As we started to see the changes – which mum and I partly judged in a completely scientific manner through a weekly trip to TGI Fridays after my session to see if my anxieties had reduced enough to allow me to begin to eat a bit more normally – I was able to pass my A Levels and accept my place at University and the next chapter of my life began. But I have never fully escaped the anxiety and, on a bad day, the emetophobia can be just as crippling now as it was then; learning to cope with them better and recovering from them are two very different things.

Read what happened next in My Mental Health Story here…

Bee x

Let’s Do This…

My hands are literally shaking as I write this… this means it is out there… for all I am open about my various mental health struggles, I’ve never put them into such a public domain before and that is petrifying. Add in what my diagnosis entails and the fear of rejection is getting more overwhelming with each word written…

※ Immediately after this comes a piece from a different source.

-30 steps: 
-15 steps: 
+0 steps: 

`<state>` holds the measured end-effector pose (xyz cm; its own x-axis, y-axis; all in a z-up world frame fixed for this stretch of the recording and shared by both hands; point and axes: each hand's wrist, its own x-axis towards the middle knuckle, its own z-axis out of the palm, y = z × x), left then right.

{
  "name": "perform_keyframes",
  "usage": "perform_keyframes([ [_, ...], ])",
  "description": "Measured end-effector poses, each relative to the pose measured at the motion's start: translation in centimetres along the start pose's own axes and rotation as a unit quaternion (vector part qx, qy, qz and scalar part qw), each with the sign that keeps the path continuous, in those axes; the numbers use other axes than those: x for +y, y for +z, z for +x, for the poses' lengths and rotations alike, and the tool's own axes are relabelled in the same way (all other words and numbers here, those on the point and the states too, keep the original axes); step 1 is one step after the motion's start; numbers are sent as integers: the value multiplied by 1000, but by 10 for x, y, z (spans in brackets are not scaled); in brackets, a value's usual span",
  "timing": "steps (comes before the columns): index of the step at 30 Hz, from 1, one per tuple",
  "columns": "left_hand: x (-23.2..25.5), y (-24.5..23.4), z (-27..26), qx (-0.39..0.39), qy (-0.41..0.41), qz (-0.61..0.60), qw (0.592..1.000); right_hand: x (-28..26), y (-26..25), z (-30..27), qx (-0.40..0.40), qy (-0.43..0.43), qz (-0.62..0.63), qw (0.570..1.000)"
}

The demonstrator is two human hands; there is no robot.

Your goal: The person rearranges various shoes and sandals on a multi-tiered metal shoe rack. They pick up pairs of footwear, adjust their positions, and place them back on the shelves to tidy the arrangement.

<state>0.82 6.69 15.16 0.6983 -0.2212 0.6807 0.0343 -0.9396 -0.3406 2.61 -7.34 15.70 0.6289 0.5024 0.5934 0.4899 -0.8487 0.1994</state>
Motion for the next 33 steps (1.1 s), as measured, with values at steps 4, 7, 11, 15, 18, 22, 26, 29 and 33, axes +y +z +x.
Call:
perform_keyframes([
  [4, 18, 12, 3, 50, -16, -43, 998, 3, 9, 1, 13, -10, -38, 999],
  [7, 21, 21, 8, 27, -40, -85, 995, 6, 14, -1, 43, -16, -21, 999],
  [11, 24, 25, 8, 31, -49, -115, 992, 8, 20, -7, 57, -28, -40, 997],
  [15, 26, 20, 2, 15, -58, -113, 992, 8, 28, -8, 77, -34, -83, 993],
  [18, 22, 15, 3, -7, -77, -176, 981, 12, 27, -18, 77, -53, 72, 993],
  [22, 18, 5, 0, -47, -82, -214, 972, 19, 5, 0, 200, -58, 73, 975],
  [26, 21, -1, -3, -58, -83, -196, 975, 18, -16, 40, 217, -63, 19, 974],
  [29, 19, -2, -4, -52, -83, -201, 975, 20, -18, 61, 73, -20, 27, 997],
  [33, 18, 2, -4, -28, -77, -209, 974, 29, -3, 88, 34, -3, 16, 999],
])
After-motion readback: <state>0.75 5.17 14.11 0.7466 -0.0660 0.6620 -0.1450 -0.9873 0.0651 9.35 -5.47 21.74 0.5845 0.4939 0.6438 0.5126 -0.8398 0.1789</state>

I guess I first started struggling to noticeably struggle with my mental health at the end of Secondary School and going into college, around 16 years old, but in hindsight the attitudes and coping mechanisms developed long before this. At college it became crippling, my anxiety levels peaked and with it came emetophobia – the fear of vomiting. Many parts of my life completely stopped and I was sure I’d never get any semblance of a normal life again, but with a lot of hard work, hypnoanalysis and incredible family and friends I made it through and even made it to Uni… but we can talk more about that journey another day.

With University came a whole host of other issues, triggered by my desperation to live a ‘normal’ life and therefore not taking the time I needed to really recover from my anxiety disorder and decide what I wanted to do with my life, so I took the decision to leave and return home with the aim of going back when I knew what I really wanted to do.

Fast forward six years and my mental health issues never went away, they just got different. On a bad day my anxiety disorder and emetophobia can be utterly debilitating. But we’ll get to that. I ended up in an extremely unhealthy relationship and on antidepressants which I decided weren’t working and took myself off and this, in turn, led to me having seizures… I lost my licence, the job I loved and my independence, and after years of doctors and tests it turns out that they, too, are just another manifestation of my mental health and a diagnosis of Non-Epileptic Attack Disorder (NEAD) on 21st March 2018.

And after having been put back on anti-depressants which triggered a hypomanic phase (actually, that’s a funny story… I’ll tell you sometime), I was diagnosed on 16th April 2018 with Borderline Personality Disorder (BPD). It’s been a whirlwind, it explains so much but creates so many more challenges, and there will only be more going forward with a caseworker and treatment still to come.

So that’s where we are, and why we’re here – I have been writing since before this started and I thought, why keep this to myself? BPD is such a stigmatised disorder, and so much more prevalent than people realise, but how will we change that stigma if no-one is willing to come forward and talk about it. So here I am – we can talk about how I got to where I am, and join me on my journey going forward as I start treatment and face whatever else life has to throw at me… Hopefully we can have some fun too!